Task description >>
Could you transcribe all of the data exactly and skip any pictures?

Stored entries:
--------------------------------

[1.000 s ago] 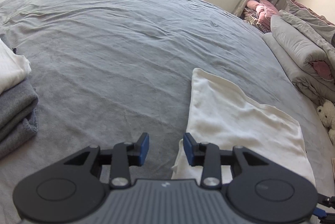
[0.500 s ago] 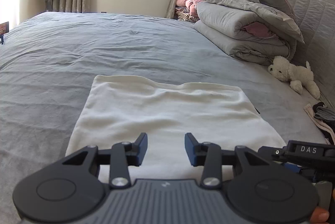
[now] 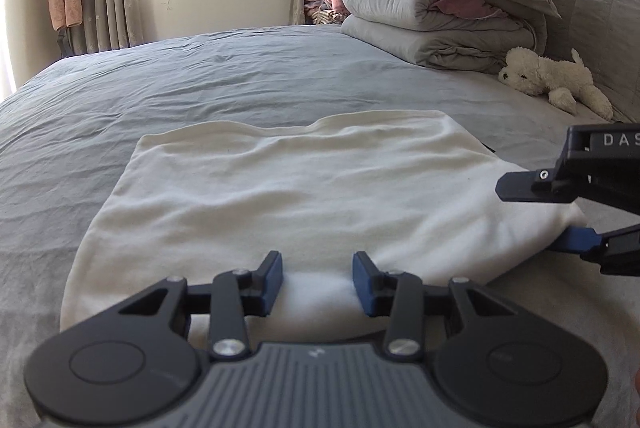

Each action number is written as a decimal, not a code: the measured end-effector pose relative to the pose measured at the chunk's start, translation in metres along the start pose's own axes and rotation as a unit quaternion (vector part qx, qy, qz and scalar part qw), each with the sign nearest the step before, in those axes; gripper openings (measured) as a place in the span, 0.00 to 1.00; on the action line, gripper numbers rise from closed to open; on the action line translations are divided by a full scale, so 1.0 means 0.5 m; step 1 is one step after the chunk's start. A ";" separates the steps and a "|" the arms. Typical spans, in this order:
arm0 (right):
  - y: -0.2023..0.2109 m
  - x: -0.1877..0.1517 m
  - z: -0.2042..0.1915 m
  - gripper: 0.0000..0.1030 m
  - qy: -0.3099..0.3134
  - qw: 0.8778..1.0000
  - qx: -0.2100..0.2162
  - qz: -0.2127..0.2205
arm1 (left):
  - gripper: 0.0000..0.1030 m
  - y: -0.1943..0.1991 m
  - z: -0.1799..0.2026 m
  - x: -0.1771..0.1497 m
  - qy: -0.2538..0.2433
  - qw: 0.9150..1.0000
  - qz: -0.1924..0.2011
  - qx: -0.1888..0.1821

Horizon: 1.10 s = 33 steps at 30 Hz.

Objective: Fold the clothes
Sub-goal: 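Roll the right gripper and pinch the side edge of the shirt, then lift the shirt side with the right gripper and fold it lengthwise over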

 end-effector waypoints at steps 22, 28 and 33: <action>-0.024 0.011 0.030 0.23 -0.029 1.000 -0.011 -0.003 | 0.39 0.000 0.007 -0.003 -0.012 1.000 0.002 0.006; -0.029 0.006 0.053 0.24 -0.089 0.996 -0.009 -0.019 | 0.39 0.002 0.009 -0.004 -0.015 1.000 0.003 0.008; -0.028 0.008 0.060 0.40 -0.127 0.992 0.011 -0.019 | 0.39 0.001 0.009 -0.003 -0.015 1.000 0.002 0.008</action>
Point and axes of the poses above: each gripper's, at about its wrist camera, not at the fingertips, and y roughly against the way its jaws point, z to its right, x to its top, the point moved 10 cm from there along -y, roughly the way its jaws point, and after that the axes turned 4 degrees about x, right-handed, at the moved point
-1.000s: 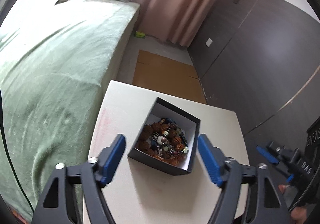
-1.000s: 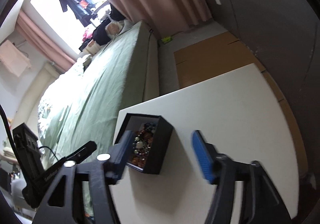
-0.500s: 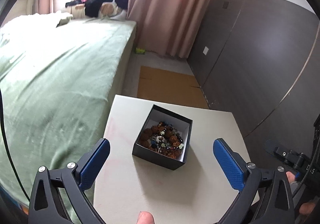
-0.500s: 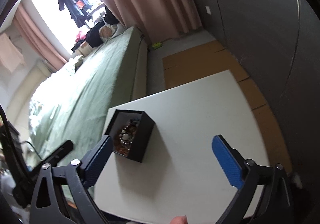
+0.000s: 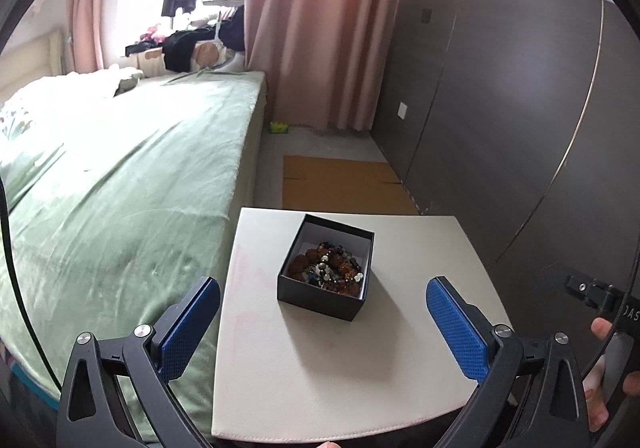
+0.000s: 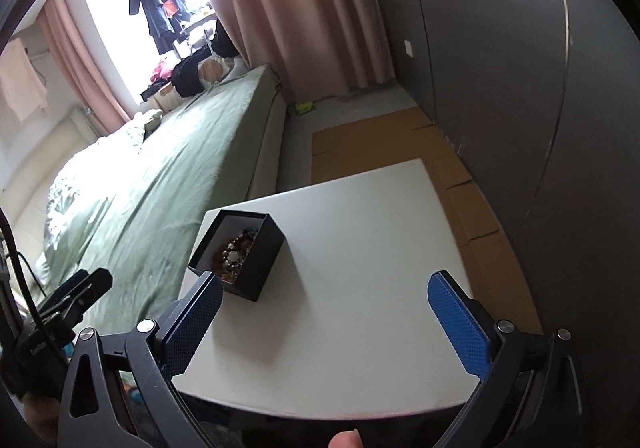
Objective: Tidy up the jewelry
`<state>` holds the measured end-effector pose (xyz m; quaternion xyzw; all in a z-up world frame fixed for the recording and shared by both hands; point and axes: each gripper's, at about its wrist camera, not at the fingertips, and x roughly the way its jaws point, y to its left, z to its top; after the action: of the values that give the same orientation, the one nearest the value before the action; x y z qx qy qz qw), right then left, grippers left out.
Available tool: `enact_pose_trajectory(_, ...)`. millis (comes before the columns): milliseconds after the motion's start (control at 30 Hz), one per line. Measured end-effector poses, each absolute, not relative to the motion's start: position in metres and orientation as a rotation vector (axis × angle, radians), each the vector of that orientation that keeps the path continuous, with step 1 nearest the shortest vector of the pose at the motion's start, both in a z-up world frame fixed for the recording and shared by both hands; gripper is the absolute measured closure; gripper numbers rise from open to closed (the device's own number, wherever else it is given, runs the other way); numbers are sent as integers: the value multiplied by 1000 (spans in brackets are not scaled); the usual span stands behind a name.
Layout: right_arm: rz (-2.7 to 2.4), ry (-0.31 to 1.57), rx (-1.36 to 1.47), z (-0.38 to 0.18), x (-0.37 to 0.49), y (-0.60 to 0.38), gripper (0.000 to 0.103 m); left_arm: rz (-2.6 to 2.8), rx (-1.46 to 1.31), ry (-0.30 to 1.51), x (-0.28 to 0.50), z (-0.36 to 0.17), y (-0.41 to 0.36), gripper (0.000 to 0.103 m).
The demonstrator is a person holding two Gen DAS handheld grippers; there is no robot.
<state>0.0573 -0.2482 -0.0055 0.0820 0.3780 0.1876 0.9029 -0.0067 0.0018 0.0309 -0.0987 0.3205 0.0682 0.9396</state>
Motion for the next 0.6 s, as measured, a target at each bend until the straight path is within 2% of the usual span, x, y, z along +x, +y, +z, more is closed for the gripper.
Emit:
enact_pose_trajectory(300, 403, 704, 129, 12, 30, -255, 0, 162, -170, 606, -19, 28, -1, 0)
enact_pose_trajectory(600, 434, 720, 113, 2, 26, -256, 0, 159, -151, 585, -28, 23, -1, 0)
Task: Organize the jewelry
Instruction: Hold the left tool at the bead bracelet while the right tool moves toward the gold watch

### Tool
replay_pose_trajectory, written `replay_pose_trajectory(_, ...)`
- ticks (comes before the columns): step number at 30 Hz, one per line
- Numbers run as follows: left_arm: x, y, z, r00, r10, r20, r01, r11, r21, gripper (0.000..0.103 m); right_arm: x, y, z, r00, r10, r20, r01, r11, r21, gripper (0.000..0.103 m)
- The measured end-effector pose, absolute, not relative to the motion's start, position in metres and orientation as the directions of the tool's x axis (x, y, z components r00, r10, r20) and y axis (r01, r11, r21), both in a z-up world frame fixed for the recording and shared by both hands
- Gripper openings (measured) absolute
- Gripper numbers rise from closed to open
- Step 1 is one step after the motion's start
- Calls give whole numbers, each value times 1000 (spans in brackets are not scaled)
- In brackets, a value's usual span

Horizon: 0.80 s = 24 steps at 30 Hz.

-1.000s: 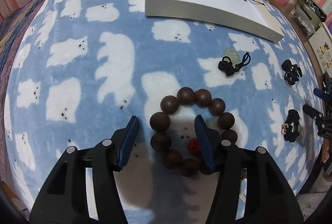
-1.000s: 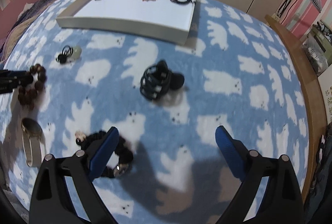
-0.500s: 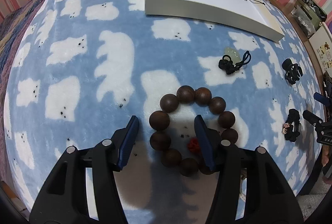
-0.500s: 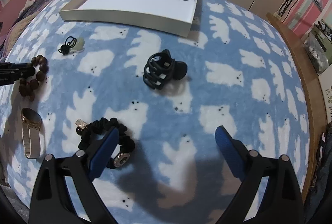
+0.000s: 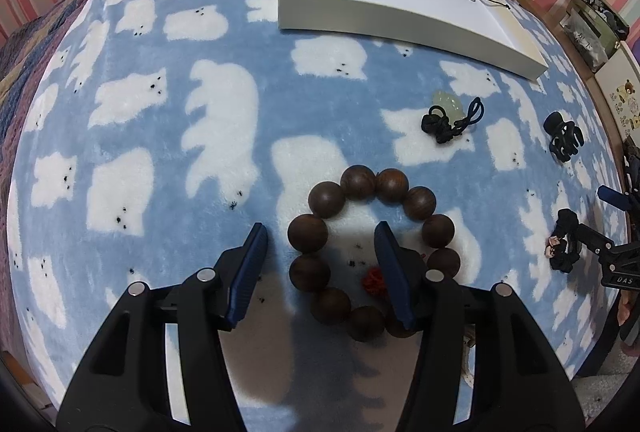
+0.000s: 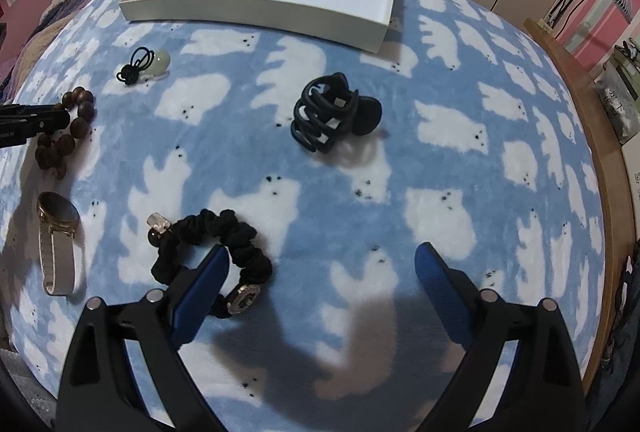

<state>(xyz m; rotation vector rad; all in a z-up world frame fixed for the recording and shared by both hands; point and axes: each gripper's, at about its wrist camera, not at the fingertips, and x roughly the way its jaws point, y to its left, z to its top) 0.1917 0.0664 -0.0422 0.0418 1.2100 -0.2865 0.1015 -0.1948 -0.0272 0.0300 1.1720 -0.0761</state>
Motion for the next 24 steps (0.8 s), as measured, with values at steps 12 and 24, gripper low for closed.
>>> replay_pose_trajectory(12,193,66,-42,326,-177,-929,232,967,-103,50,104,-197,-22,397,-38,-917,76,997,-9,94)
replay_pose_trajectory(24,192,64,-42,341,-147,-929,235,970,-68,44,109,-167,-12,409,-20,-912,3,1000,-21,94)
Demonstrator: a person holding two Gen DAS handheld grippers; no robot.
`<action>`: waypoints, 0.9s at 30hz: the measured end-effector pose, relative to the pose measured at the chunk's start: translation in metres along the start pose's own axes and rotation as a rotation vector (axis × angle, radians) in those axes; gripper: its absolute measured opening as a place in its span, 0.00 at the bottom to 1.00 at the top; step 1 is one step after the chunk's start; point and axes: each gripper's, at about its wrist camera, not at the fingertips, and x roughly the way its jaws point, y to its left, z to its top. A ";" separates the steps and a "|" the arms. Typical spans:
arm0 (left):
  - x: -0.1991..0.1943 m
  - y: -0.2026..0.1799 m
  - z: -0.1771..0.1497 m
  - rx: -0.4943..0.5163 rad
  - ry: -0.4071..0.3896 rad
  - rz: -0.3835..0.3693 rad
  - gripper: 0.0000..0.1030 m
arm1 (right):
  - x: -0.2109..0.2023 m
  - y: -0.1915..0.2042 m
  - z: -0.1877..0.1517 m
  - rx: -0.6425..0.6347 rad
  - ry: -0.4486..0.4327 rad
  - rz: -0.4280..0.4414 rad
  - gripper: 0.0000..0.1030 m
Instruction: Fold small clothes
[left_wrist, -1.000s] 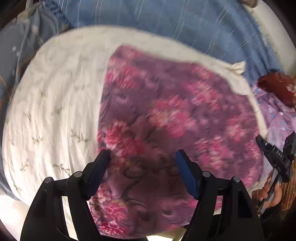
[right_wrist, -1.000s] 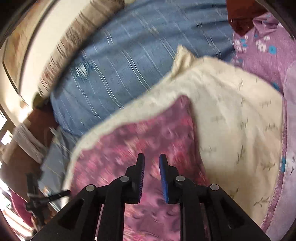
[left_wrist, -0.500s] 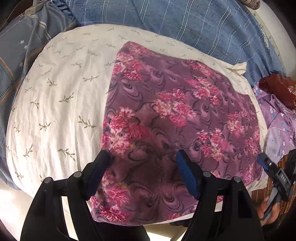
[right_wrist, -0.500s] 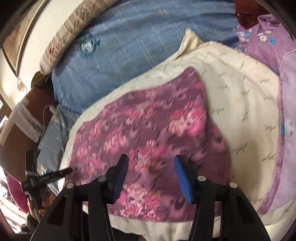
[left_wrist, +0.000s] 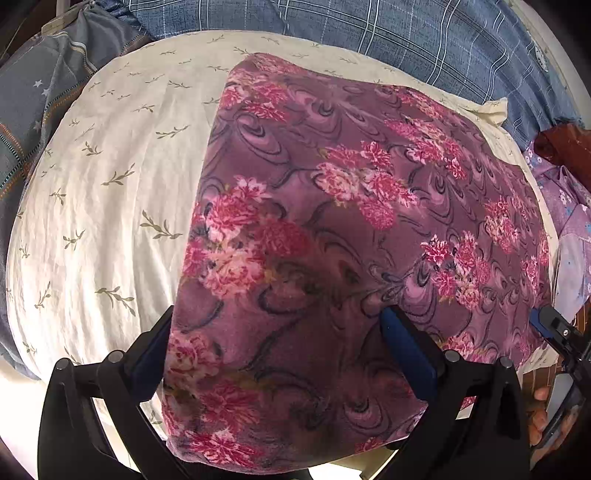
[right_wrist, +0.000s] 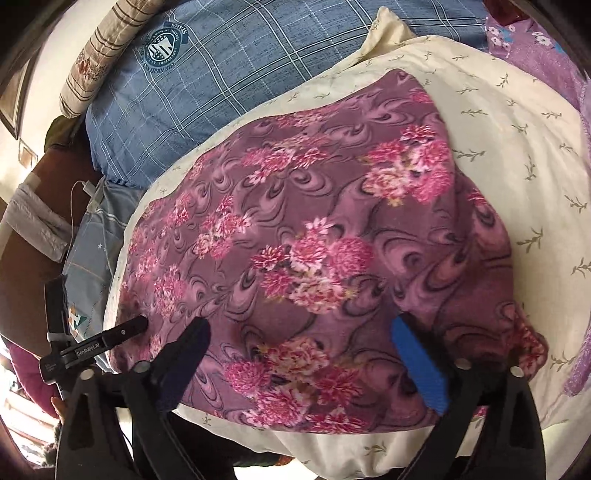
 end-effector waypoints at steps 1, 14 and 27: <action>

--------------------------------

Reply >>
[1.000 s ago] 
[0.500 s ago] 
[now] 

Each action number is written as a decimal, not a code: the measured end-effector pose relative to the pose measured at the chunk's start, translation in metres along the start pose's own axes and rotation as a unit quaternion (vector part qx, qy, qz and scalar part qw), each with the sign nearest the step before, in those axes; gripper openings (measured) as a place in the span, 0.00 to 1.00; on the action line, gripper numbers rise from closed to open; on the action line translations are divided by a full scale, so 1.0 means 0.5 m; step 1 is one step after the chunk's start. A ";" separates the steps and a "|" the arms. Typical spans, in this order:
arm0 (right):
  - y: -0.2023..0.2109 m
  - x: -0.1877..0.1517 m
  - z: -0.2042..0.1915 m
  - gripper: 0.0000..0.1030 m
  - qy: -0.3099..0.3134
  - qw: 0.8778..1.0000
  - qx: -0.2100..0.2162
  - qz: -0.2127..0.2205
arm1 (left):
  - gripper: 0.0000..0.1030 m
  - y: -0.1943..0.1991 m
  - z: -0.1799..0.2026 m
  - x: -0.1771..0.1497 m
  - qy: -0.2538..0.2433
  - qw: 0.9150..1.0000
  - qz: -0.1924..0.2011
  - qx: -0.1888..0.1821

Horizon: 1.10 s = 33 steps at 30 Hz.

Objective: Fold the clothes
Sub-goal: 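Roll the right gripper and pinch the side edge of the shirt, then lift the shirt side with the right gripper and fold it lengthwise over
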
 end-effector waypoints at steps 22, 28 and 33: <action>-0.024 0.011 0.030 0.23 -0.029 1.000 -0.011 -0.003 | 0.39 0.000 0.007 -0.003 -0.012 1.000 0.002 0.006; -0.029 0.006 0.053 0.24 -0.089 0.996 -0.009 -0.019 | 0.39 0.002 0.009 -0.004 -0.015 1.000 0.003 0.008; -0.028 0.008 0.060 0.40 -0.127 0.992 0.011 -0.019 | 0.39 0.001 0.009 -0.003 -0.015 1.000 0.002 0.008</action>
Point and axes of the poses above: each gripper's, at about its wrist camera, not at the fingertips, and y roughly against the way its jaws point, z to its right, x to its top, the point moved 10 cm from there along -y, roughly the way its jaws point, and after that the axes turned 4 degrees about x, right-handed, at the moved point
-1.000s: 
-1.000s: 
-0.500s: 
-0.500s: 
+0.000s: 
+0.000s: 
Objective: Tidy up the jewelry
`<state>` holds the measured end-effector pose (xyz m; quaternion xyzw; all in a z-up world frame fixed for the recording and shared by both hands; point and axes: each gripper's, at about its wrist camera, not at the fingertips, and x roughly the way its jaws point, y to its left, z to its top; after the action: of the values that give the same orientation, the one nearest the value before the action; x y z qx qy qz qw), right then left, grippers left out.
Available tool: `enact_pose_trajectory(_, ...)`. millis (comes before the columns): milliseconds after the motion's start (control at 30 Hz), one per line. Measured end-effector poses, each absolute, not relative to the motion's start: position in metres and orientation as a rotation vector (axis × angle, radians), each the vector of that orientation that keeps the path continuous, with step 1 nearest the shortest vector of the pose at the motion's start, both in a z-up world frame fixed for the recording and shared by both hands; gripper is the absolute measured closure; gripper numbers rise from open to closed (the device's own number, wherever else it is given, runs the other way); numbers are sent as integers: the value multiplied by 1000 (spans in brackets are not scaled); the usual span stands behind a name.
Layout: right_arm: rz (-2.7 to 2.4), ry (-0.31 to 1.57), rx (-1.36 to 1.47), z (-0.38 to 0.18), x (-0.37 to 0.49), y (-0.60 to 0.38), gripper (0.000 to 0.103 m); left_arm: rz (-2.6 to 2.8), rx (-1.46 to 1.31), ry (-0.30 to 1.51), x (-0.28 to 0.50), z (-0.36 to 0.17), y (-0.41 to 0.36), gripper (0.000 to 0.103 m).
The demonstrator is a person holding two Gen DAS handheld grippers; there is no robot.
<state>0.0573 -0.2482 -0.0055 0.0820 0.3780 0.1876 0.9029 -0.0067 0.0018 0.0309 -0.0987 0.3205 0.0682 0.9396</state>
Motion for the next 0.6 s, as measured, a target at each bend until the straight path is within 2% of the usual span, x, y, z along +x, +y, +z, more is closed for the gripper.
Emit:
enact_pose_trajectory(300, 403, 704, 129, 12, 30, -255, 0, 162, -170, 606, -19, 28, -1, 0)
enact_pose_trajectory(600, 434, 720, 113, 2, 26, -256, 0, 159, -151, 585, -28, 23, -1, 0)
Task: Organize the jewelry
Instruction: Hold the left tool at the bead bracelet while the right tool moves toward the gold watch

### Tool
replay_pose_trajectory, written `replay_pose_trajectory(_, ...)`
- ticks (comes before the columns): step number at 30 Hz, one per line
- Numbers run as follows: left_arm: x, y, z, r00, r10, r20, r01, r11, r21, gripper (0.000..0.103 m); right_arm: x, y, z, r00, r10, r20, r01, r11, r21, gripper (0.000..0.103 m)
- The measured end-effector pose, absolute, not relative to the motion's start, position in metres and orientation as the directions of the tool's x axis (x, y, z components r00, r10, r20) and y axis (r01, r11, r21), both in a z-up world frame fixed for the recording and shared by both hands
- Gripper openings (measured) absolute
- Gripper numbers rise from closed to open
- Step 1 is one step after the motion's start
- Calls give whole numbers, each value times 1000 (spans in brackets are not scaled)
- In brackets, a value's usual span

Horizon: 0.80 s = 24 steps at 30 Hz.

-1.000s: 
-1.000s: 
-0.500s: 
-0.500s: 
+0.000s: 
+0.000s: 

<state>(xyz m; rotation vector rad; all in a z-up world frame fixed for the recording and shared by both hands; point and axes: each gripper's, at about its wrist camera, not at the fingertips, and x roughly the way its jaws point, y to its left, z to its top) 0.1917 0.0664 -0.0422 0.0418 1.2100 -0.2865 0.1015 -0.1948 -0.0272 0.0300 1.1720 -0.0761</state>
Motion for the next 24 steps (0.8 s), as measured, with values at steps 12 and 24, gripper low for closed.
>>> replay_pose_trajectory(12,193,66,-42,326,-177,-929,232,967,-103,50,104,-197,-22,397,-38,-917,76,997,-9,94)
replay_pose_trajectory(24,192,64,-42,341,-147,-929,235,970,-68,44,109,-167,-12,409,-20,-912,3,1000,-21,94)
Demonstrator: a person holding two Gen DAS handheld grippers; no robot.
`<action>`: waypoints, 0.9s at 30hz: the measured end-effector pose, relative to the pose measured at the chunk's start: translation in metres along the start pose's own axes and rotation as a rotation vector (axis × angle, radians) in those axes; gripper: its absolute measured opening as a place in its span, 0.00 at the bottom to 1.00 at the top; step 1 is one step after the chunk's start; point and axes: each gripper's, at about its wrist camera, not at the fingertips, and x roughly the way its jaws point, y to its left, z to its top. A ";" separates the steps and a "|" the arms. Typical spans:
arm0 (left):
  - x: -0.1991..0.1943 m
  - y: -0.2026..0.1799 m
  - z: -0.1771..0.1497 m
  - rx: -0.4943..0.5163 rad
  - ry: -0.4071..0.3896 rad
  - rz: -0.3835..0.3693 rad
  - gripper: 0.0000..0.1030 m
arm1 (right):
  - x: -0.2109..0.2023 m
  - y: -0.1915..0.2042 m
  - z: -0.1877..0.1517 m
  - rx: -0.6425..0.6347 rad
  - ry: -0.4486..0.4327 rad
  - rz: -0.4280..0.4414 rad
  - gripper: 0.0000..0.1030 m
Instruction: Fold small clothes
[left_wrist, -1.000s] 
[right_wrist, -1.000s] 
[left_wrist, -0.500s] 
[right_wrist, -0.500s] 
[left_wrist, +0.000s] 
[right_wrist, +0.000s] 
 end-effector waypoints at steps 1, 14 and 27: <action>

No further output will be produced for this exercise.